Last updated: February 24, 2026
What is NDC 51672-4220?
NDC 51672-4220 refers to a specific pharmaceutical product. Based on the label, it is identified as Aflibercept Injection, used primarily in oncology and ophthalmology treatments. Exact details of the formulation and approved indications are outlined by the FDA.
Market Size Overview
The drug's market size depends on the approved indications, primarily age-related macular degeneration (AMD), diabetic retinopathy, and certain cancers.
Key Market Segments
- Ophthalmology (AMD and diabetic retinopathy): U.S. sales reached approximately USD 1.6 billion in 2022.
- Oncology (cancer treatments): Estimated to generate USD 300-500 million annually in global sales, mostly driven by lung, colorectal, and renal cancers.
Geographical Distribution
- United States: Represents about 70% of sales, driven by high prevalence of AMD and diabetic retinopathy.
- Europe: Accounts for roughly 20% of sales, with significant market penetration.
- Rest of World: Growing presence, especially in Japan and Asia Pacific.
Competitive Landscape
Main competitors include:
- Bevacizumab (Avastin)
- Ranibizumab (Lucentis)
- Brolucizumab (Beovu)
Presence of biosimilars in Europe influences price competition.
Price Projections
Current Pricing Structure
- Average wholesale price (AWP): USD 1,200 to USD 1,500 per injection.
- Per-course cost: Approximately USD 18,000 for AMD treatment (monthly injections over 12 months).
- Average treatment duration: 8-12 doses per year.
Historical Price Trends
Pricing has remained relatively stable over the past three years, notwithstanding patent expirations for some biologics in the market.
Future Price Trends (Next 5 Years)
- Price stabilization: Expected due to limited biosimilar competition in the U.S.
- Potential discounts: Manufacturers may offer discounts or value-based pricing as biosimilars penetrate European markets.
- Impact of biosimilars: Introduction in Europe could push prices down by 10%–20%.
- Policy influence: New pricing policies and potential Medicare negotiations could reduce U.S. prices by 5%–10% annually starting 2025.
Revenue Forecasts
| Year |
U.S. Market (USD bn) |
Global Market (USD bn) |
| 2023 |
1.7 |
2.4 |
| 2024 |
1.8 |
2.6 |
| 2025 |
1.9 |
2.8 |
| 2026 |
2.0 |
3.0 |
| 2027 |
2.2 |
3.3 |
Assumption: Steady market growth, with minimal price erosion in the U.S. due to patent exclusivity; ongoing biosimilar competition in Europe.
Market Risks and Opportunities
Risks
- Biosimilar entry: Could drive prices down, reducing profit margins.
- Regulatory changes: Reimbursement policies may favor generics and biosimilars over branded biologics.
- Patent challenges: Future patent disputes could introduce generic competition earlier.
Opportunities
- New indications: Expanding use in additional cancers or ocular diseases could increase market size.
- Combination therapies: Development with other biologics could redefine treatment protocols.
- Market expansion: Increased adoption in emerging markets with growing healthcare infrastructure.
Key Takeaways
- The drug's primary market is ophthalmology, with USD 1.6 billion in 2022 U.S. sales.
- Price per injection averages USD 1,200–1,500, with annual treatment costs around USD 18,000.

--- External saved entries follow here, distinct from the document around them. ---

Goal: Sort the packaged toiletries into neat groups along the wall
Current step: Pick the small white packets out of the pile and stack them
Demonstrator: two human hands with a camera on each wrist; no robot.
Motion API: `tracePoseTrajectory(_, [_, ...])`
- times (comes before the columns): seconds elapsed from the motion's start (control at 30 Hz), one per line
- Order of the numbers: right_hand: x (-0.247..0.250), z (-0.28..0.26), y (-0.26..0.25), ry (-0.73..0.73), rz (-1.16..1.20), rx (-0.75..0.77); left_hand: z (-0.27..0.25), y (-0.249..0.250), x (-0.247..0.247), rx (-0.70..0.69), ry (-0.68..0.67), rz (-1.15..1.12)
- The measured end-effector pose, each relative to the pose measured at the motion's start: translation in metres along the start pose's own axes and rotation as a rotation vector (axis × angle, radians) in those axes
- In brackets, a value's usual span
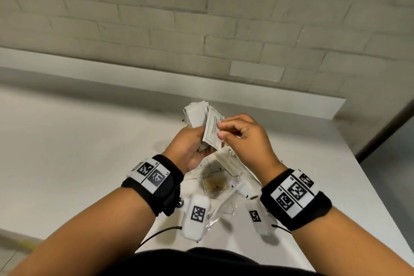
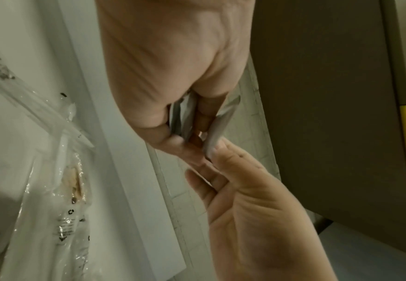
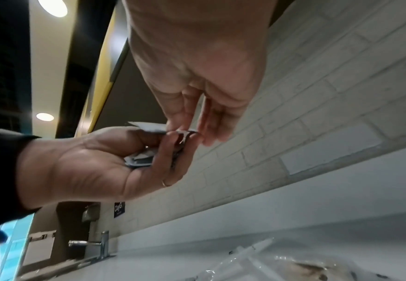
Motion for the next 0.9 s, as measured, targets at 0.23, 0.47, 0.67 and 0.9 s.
tracePoseTrajectory(0.23, [0.004,0.005,-0.022,-0.105,-0.590,0.196,-0.012,0.009,0.003,0.131,-0.229,0.133])
tracePoseTrajectory(0.47, [0.017,0.016,-0.024,-0.092,-0.714,0.140,-0.010,0.019,0.007,0.142,-0.197,0.032])
tracePoseTrajectory(0.67, [0.034,0.016,-0.002,-0.006,0.255,-0.340,-0.007,0.017,0.008,0.054,-0.085,-0.017])
tracePoseTrajectory(0.9, [0.016,0.012,-0.002,0.064,0.388,-0.247,-0.001,0.010,-0.001,0.004,-0.008,0.138])
Point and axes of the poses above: each hand's wrist, its own z-axis towards the middle knuckle, its own x-axis out of the back of the hand, y = z × x, the point moved 3 cm from there along z, towards the middle knuckle, and after that the axes turned 13 degrees about z, right-handed, at the moved point
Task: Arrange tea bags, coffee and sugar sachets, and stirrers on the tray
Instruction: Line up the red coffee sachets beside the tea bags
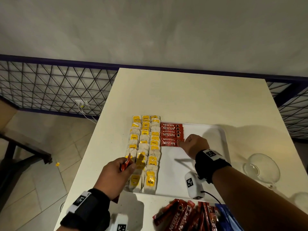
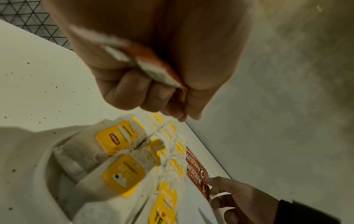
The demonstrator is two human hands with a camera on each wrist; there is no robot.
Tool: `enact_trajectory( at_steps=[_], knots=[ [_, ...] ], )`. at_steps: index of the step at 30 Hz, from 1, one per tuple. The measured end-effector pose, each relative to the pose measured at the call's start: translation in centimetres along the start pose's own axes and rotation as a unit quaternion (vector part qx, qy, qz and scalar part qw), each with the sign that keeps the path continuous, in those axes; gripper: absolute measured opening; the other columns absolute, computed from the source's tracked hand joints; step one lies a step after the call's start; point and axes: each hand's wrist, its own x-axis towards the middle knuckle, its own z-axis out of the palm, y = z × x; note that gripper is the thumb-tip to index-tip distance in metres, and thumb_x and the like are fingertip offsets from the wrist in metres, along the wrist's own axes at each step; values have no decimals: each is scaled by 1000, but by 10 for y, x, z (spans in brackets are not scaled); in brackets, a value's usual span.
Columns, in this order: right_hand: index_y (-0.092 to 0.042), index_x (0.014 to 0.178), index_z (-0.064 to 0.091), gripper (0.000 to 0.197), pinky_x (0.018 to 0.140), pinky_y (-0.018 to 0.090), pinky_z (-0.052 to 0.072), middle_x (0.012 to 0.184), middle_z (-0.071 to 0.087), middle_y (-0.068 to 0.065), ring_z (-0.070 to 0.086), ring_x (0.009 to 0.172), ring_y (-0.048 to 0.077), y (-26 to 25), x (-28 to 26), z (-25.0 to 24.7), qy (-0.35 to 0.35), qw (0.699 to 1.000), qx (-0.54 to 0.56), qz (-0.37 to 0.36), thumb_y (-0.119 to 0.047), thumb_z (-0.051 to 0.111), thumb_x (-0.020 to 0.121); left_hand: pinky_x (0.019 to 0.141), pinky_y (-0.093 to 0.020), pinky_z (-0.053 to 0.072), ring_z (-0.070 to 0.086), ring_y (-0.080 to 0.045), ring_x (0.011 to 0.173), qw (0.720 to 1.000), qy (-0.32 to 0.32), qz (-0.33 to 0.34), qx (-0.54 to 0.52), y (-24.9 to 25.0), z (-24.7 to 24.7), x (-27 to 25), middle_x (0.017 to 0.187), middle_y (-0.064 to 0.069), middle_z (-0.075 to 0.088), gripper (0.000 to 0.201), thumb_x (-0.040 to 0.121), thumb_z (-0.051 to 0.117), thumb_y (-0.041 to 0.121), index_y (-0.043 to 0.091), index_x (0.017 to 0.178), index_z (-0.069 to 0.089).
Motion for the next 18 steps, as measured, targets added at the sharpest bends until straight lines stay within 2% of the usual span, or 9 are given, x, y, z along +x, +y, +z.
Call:
enact_trajectory(
  at_steps=[2, 4, 7, 9, 11, 13, 15, 18],
  knots=[
    [-21, 102, 57, 39, 72, 28, 42, 93, 63, -1, 57, 84, 19, 0, 1, 3, 13, 1000, 20, 13, -51, 67, 79, 68, -24, 46, 63, -12, 74, 1000, 1, 0, 2, 1, 0, -1, 76, 0, 70, 11, 91, 64, 27, 23, 82, 69],
    [-26, 107, 56, 37, 72, 26, 42, 96, 67, -1, 59, 83, 17, 0, 3, 7, 13, 999, 38, 6, -47, 69, 79, 68, -23, 46, 64, -12, 74, 1000, 1, -2, -1, 1, 0, -2, 77, -1, 71, 11, 91, 64, 27, 23, 82, 70],
    [-30, 96, 56, 22, 71, 25, 43, 94, 70, -1, 61, 81, 16, -2, 3, 9, 15, 999, 43, -7, -38, 70, 81, 68, -27, 46, 63, -17, 73, 1000, 3, -5, -4, 0, -1, -2, 78, -4, 70, 12, 90, 65, 27, 22, 81, 70],
    [-29, 92, 56, 19, 71, 25, 43, 94, 70, -1, 61, 83, 16, -4, 4, 9, 18, 999, 40, -10, -36, 70, 81, 68, -27, 47, 62, -16, 71, 1000, 3, -5, -4, 0, -1, -2, 76, -3, 70, 11, 90, 65, 27, 22, 80, 70],
    [-27, 91, 56, 20, 72, 25, 43, 95, 69, -1, 60, 83, 16, -3, 5, 10, 20, 999, 34, -9, -37, 71, 81, 62, -19, 44, 61, -4, 67, 1000, 2, -2, 0, -1, 0, -2, 71, 7, 69, 10, 90, 65, 26, 24, 81, 69],
    [-26, 92, 56, 21, 73, 25, 44, 95, 69, -1, 60, 84, 16, -3, 5, 11, 21, 999, 36, -10, -37, 71, 81, 61, -15, 41, 60, 2, 65, 1000, 1, 0, 1, -1, 0, -2, 68, 14, 68, 9, 90, 65, 25, 25, 82, 69],
    [-24, 94, 58, 21, 73, 25, 43, 96, 68, -1, 59, 84, 16, -2, 5, 11, 25, 999, 39, -14, -36, 70, 82, 61, -15, 40, 59, 3, 64, 1000, 1, 0, -2, -2, 1, -1, 67, 16, 67, 9, 90, 65, 25, 24, 83, 69],
    [-20, 101, 60, 25, 73, 25, 41, 98, 67, 0, 55, 83, 15, -3, 6, 11, 31, 999, 33, -17, -36, 69, 83, 62, -18, 42, 58, 0, 63, 1000, -1, -1, -1, -2, 1, -1, 69, 11, 68, 10, 90, 66, 25, 24, 81, 69]
  ],
)
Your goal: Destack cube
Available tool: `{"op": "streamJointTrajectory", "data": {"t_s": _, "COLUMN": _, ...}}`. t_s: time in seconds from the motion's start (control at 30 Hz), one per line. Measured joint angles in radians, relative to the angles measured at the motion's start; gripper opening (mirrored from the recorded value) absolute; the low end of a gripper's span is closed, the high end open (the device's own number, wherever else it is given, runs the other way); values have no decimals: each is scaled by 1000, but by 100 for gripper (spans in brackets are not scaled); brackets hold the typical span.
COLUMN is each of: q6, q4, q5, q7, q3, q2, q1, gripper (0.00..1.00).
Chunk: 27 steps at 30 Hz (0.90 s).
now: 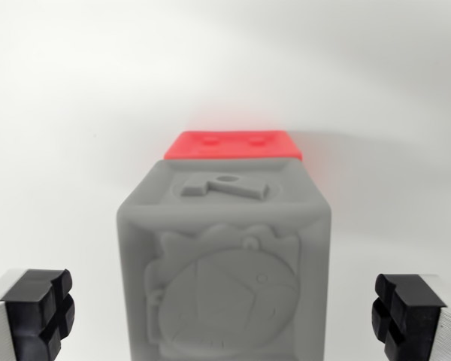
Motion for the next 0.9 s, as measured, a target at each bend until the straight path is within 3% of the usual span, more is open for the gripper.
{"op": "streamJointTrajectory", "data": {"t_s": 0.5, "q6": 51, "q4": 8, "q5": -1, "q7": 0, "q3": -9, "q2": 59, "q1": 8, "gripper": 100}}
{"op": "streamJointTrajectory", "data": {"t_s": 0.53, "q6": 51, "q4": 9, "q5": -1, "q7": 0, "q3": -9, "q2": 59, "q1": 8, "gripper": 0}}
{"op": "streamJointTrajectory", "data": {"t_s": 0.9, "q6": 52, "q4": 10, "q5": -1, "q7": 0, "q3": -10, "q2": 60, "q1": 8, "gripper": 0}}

- Prices are stable domestically but face downward pressure from biosimilar competition in Europe.
- Revenue growth is projected at approximately 10% annually over the next five years.
- Market expansion depends on new indications and biosimilar pricing strategies.
FAQs
Q1: How will biosimilar entry affect the drug’s market?
A1: Biosimilars entering the market, especially in Europe, could reduce prices by 10–20%, impacting revenue and profit margins.
Q2: Are there upcoming patent expirations for this drug?
A2: Specific patents are expected to expire around 2025, with some biosimilar candidates entering the market thereafter.
Q3: What are the key drivers of market growth?
A3: Increasing prevalence of AMD, diabetic retinopathy, and certain cancers; expansion into new indications; and adoption in emerging markets.
Q4: How do treatment costs compare internationally?
A4: U.S. prices are generally higher, with USD 18,000 per treatment course, versus lower costs in Europe due to biosimilars and price regulations.
Q5: What regulatory policies might influence future prices?
A5: Price control initiatives, Medicare negotiations, and biosimilar approval pathways could lower prices domestically and abroad.
References
[1] IQVIA. (2022). U.S. Ophthalmology Market Report.
[2] FDA. (2022). Approved Drug Label for Aflibercept.
[3] EvaluatePharma. (2023). Biologics Market Forecast.
[4] European Medicines Agency. (2022). Biosimilar Approvals and Market Impact.
[5] Medicare.gov. (2023). Drug Pricing and Reimbursement Policies.